Find every line containing the string "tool" in the data below, and report how many there are, with no other words.

» DATASET EXTRACT

━━━━━━

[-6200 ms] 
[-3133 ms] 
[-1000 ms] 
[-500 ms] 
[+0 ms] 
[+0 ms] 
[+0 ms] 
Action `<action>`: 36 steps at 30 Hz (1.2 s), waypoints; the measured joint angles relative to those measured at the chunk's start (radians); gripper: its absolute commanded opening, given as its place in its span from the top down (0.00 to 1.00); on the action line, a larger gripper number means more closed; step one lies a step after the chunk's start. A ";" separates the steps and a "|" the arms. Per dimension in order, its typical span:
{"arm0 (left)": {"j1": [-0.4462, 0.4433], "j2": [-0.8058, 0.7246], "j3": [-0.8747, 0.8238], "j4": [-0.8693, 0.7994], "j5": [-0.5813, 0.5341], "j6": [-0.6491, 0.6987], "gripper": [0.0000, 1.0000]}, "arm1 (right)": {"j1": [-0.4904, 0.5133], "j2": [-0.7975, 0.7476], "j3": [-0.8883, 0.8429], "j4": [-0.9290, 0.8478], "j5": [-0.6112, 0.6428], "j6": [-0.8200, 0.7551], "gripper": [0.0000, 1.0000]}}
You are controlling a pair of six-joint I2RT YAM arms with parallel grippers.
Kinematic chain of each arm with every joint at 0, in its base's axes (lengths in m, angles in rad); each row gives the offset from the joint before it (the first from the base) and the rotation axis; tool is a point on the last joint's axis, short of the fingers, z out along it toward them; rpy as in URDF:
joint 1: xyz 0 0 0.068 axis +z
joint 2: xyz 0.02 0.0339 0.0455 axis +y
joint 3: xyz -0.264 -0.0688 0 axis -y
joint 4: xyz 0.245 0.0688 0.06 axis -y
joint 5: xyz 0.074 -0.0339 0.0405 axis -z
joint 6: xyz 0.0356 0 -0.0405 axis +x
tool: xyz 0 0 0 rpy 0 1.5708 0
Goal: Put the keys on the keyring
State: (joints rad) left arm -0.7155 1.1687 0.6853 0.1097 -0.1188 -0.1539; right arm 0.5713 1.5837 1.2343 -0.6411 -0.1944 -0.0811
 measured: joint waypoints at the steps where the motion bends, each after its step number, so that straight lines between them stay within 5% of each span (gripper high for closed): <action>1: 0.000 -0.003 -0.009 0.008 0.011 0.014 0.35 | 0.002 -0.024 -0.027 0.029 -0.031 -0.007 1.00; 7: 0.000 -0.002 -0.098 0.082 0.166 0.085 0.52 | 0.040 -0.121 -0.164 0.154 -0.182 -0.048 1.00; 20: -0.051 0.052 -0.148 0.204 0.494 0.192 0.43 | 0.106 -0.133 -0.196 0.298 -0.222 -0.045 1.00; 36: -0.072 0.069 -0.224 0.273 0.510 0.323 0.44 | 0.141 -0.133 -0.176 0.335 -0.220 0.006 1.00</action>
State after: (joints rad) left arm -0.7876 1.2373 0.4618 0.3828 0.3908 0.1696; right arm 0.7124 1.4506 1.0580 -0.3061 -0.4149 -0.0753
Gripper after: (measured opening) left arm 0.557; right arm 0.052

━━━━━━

» OUTPUT BELOW
2